Atelier interactif autour de la protection sociale de l’artiste

Marrakech – La protection sociale de l’artiste et les perspectives des industries créatives ont été au coeur des débats lors d’un atelier interactif organisé, mercredi à Marrakech, à l’initiative de la section provinciale de l’Union Marocaine des Métiers des Arts Dramatiques.

Rehaussé par la présence d’un aréopage d’artistes installés dans la cité ocre et ses environs, cet événement a offert l’opportunité pour échanger autour des nouveautés de la scène artistique de manière générale et du théâtre en particulier, notamment au prisme des répercussions lourdes engendrées par la pandémie du nouveau coronavirus, tout en focalisant sur les moult aspects liés à l’élaboration et à la mise en oeuvre d’un régime de protection sociale en faveur des artistes.

Dans ce sens, le dramaturge, metteur en scène et membre de bureau national de l’Union Marocaine des Métiers des Arts Dramatiques, M. Omar El Jadli, a fait savoir que l’accès à la protection sociale est devenu un droit constitutionnel après que Sa Majesté le Roi Mohammed VI a donné Ses Hautes Instructions en vue de la mise en place d’un régime de protection sociale pour l’ensemble des Marocains sans exception.

Après avoir rappelé que le métier d’artiste revêt une spécificité qui lui est intrinsèque et que de ce fait, ne pourra nullement être comparé à d’autres professions, tout en demeurant l’un des métiers les plus exposés aux dangers, il a relevé que les artistes ont interagi positivement et accueilli favorablement les Hautes Instructions Royales dans ce sens.
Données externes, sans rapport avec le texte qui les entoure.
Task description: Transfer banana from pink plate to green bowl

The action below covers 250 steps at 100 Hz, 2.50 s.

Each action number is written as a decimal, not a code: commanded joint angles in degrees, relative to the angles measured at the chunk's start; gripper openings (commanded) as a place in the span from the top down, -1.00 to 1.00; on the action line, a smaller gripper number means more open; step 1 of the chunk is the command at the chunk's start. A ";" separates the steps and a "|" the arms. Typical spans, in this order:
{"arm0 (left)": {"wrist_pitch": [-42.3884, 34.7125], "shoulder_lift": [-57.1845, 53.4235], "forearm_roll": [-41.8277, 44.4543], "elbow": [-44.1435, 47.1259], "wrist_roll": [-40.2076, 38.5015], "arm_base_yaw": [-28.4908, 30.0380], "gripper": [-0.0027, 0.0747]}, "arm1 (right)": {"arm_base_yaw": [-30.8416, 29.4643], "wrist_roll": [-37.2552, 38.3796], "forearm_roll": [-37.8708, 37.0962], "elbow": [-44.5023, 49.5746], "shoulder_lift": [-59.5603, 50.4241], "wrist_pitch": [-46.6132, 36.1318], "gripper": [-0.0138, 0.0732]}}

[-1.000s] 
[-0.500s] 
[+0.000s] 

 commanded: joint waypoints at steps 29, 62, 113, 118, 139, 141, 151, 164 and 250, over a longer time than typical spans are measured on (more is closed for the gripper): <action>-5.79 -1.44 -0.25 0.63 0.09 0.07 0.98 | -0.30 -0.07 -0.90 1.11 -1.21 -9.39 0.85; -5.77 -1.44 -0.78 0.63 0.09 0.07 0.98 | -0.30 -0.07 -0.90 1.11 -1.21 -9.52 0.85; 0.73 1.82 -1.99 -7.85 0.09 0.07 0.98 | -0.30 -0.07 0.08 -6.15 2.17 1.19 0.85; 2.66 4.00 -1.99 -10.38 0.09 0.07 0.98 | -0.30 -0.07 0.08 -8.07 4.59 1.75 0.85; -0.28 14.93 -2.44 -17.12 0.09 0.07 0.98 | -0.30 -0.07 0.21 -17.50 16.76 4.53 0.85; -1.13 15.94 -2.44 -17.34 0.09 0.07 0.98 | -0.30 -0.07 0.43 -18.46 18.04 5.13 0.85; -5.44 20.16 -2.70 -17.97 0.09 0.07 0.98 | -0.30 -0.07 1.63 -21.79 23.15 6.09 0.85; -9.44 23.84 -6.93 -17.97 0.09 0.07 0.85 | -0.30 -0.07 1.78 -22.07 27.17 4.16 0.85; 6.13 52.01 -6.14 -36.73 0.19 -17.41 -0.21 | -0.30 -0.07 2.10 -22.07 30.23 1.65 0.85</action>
Dans la foulée, M. El Jadli a mis en avant l’engagement du ministère de tutelle qui s’est inscrit dans ce chantier et a entamé l’élaboration d’un régime de protection sociale qui tient compte de la spécificité du métier d’artiste.

Par la même occasion, il a souligné l’impératif de l’interaction avec ce projet, appelant les artistes et organisations professionnelles à formuler leurs points de vue de manière à l’enrichir par une série de propositions, à même de permettre, in fine, la reconsidération de tous ceux qui opèrent particulièrement dans les domaines de l’art dramatique, des arts plastiques ou encore de la musique.
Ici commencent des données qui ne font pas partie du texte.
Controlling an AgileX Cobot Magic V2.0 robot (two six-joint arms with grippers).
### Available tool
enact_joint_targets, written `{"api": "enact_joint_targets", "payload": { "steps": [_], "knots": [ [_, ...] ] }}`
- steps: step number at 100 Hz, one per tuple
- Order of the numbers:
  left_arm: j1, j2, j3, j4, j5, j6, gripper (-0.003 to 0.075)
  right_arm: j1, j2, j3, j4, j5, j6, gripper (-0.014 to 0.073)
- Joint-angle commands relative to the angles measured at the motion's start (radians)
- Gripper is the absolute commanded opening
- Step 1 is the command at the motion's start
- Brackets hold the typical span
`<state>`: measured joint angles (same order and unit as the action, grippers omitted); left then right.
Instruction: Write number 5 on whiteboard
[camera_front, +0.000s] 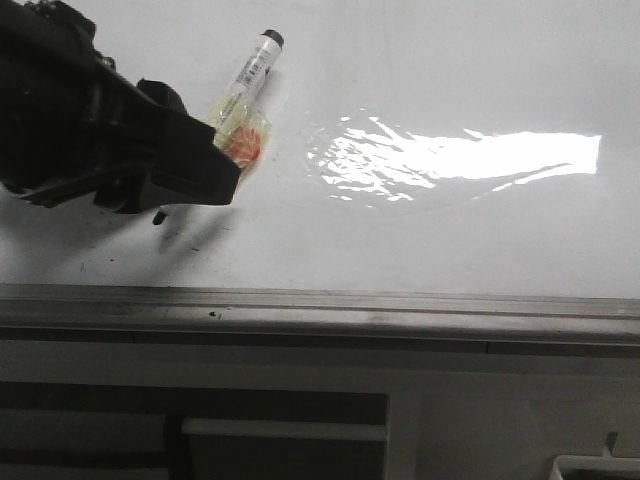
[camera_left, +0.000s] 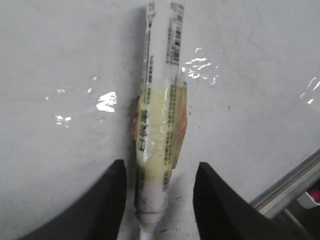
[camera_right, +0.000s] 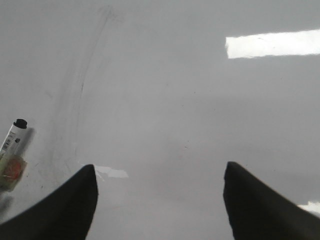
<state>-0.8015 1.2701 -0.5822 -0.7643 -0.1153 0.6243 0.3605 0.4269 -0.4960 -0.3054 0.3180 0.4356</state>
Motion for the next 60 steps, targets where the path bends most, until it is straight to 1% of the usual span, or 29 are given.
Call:
{"api": "enact_joint_targets", "payload": {
  "steps": [1, 3, 8, 11, 22, 33, 39, 47, 60],
  "knots": [
    [0.002, -0.001, -0.02, -0.005, -0.038, -0.001, 0.0156, 0.001, 0.013, -0.034, -0.007, -0.077, -0.003, 0.0477],
    [0.002, -0.001, -0.02, -0.005, -0.038, -0.001, 0.0128, 0.001, 0.013, -0.034, -0.006, -0.077, -0.003, 0.0477],
    [0.002, -0.011, -0.02, -0.005, -0.033, -0.001, 0.0015, 0.001, 0.013, -0.034, -0.001, -0.072, -0.003, 0.0474],
    [0.002, -0.014, -0.02, -0.005, -0.028, -0.001, -0.0019, 0.001, 0.013, -0.036, 0.01, -0.068, -0.003, 0.0468],
    [0.002, -0.044, -0.02, 0.026, -0.001, -0.001, -0.002, 0.031, 0.015, -0.045, 0.027, -0.064, -0.003, 0.0468],
    [0.001, -0.082, -0.02, 0.15, 0.055, -0.001, -0.002, 0.093, 0.025, -0.047, 0.029, -0.076, -0.052, 0.0468],
    [-0.002, -0.105, -0.02, 0.233, 0.089, -0.001, -0.002, 0.146, 0.049, -0.055, 0.029, -0.061, -0.089, 0.0468],
    [-0.019, -0.14, -0.02, 0.38, 0.122, -0.001, -0.002, 0.227, 0.093, -0.072, 0.029, -0.031, -0.168, 0.0468],
    [-0.066, -0.192, -0.02, 0.578, 0.14, -0.001, -0.002, 0.396, 0.187, -0.112, 0.027, 0.01, -0.29, 0.0468]
  ]
}}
M. El Jadli a, de même, relevé que la grande majorité des professionnels de l’art dramatique oeuvrent dans les domaines des arts vivants, à l’instar du théâtre ou encore des arts populaires, dont les recettes émanent carrément des spectacles instantanés et directs et non de ceux enregistrés.

Et de poursuivre que l’interaction des artistes à travers l’ensemble des régions du Royaume et leur mobilisation autour de ce projet sont de nature à permettre l’élaboration d’un document incluant les soucis et les préoccupations des artistes, avec un focus sur la situation de l’art au Maroc, tout en tenant compte des spécificités intrinsèques à chaque région, rappelant que l’art dramatique demeure l’une des branches non organisées et non structurées.
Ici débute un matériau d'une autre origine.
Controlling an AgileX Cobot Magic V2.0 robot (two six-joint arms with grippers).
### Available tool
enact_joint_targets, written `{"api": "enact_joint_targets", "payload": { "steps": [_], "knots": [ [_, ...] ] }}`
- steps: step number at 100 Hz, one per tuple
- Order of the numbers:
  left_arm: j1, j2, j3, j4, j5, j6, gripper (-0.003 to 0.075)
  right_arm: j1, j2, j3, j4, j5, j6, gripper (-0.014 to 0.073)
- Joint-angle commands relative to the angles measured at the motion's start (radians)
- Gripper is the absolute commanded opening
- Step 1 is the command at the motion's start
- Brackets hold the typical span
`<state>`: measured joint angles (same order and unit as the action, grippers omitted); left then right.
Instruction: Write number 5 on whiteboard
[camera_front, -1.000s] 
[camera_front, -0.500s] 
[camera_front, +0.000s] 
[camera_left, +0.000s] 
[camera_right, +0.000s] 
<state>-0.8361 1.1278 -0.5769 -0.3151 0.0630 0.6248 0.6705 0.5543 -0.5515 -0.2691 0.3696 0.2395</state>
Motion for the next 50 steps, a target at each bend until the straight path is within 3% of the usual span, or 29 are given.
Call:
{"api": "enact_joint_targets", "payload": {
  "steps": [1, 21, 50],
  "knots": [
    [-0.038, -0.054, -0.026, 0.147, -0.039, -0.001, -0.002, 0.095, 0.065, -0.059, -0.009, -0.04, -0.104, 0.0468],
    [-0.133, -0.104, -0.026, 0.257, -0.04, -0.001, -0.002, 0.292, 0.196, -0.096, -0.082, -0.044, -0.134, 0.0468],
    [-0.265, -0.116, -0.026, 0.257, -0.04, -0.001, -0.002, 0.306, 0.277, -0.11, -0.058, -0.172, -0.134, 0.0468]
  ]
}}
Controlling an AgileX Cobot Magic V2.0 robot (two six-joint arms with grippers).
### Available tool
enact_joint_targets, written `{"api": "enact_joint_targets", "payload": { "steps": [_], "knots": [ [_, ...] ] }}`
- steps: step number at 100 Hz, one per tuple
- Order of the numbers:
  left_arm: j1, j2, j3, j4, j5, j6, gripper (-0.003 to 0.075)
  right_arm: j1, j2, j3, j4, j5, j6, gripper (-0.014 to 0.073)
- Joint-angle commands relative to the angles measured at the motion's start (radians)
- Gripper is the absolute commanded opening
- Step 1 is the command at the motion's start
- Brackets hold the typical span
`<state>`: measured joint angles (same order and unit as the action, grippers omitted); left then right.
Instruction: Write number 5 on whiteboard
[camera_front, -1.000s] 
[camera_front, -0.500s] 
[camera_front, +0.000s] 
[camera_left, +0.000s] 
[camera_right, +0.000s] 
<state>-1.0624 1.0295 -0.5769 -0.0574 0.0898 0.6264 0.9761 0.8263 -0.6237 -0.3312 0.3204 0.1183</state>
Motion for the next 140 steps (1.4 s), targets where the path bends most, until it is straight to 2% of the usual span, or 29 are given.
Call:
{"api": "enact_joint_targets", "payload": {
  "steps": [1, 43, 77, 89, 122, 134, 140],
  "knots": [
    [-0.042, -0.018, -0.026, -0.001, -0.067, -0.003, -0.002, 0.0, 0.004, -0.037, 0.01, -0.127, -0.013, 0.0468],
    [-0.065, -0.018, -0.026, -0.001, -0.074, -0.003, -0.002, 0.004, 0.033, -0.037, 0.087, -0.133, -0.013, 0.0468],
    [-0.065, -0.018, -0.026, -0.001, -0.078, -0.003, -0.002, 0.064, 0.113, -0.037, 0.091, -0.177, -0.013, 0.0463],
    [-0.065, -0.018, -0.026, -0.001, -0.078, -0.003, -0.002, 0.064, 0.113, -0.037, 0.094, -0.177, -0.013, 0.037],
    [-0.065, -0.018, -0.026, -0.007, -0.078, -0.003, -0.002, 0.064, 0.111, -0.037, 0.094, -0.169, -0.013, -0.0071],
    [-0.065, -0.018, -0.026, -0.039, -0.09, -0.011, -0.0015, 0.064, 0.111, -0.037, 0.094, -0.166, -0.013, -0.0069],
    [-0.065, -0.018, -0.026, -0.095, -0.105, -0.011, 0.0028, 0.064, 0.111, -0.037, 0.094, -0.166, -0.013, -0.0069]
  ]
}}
M. El Jadli a relevé que le choix de la Cité ocre pour l’organisation de cette rencontre émane du fait que Marrakech a été et demeure une destination de la Culture et le berceau de l’art du spectacle théâtral, outre le fait qu’elle dispose de plusieurs sites de tournage, servant de lieux de prédilection pour nombre de réalisateurs et de metteurs en scènes internationaux et marocains.

Dans la même lignée, il a fait savoir que la Cité ocre compte plus de 30 troupes théâtrales outre un groupe d’artistes jeunes et talentueux, notant que le spectacle et le théâtre à Marrakech jouissent d’un charme assez particulier et que le domaine culturel au niveau de cette ville connait une effervescence et une dynamique soutenue, en raison de la contribution et de la créativité de ces artistes y compris les jeunes qui présentent un travail remarquable à haute valeur ajoutée dans les différents genres de théâtre : le théâtre de l’enfant, le théâtre amateur ou encore celui professionnel.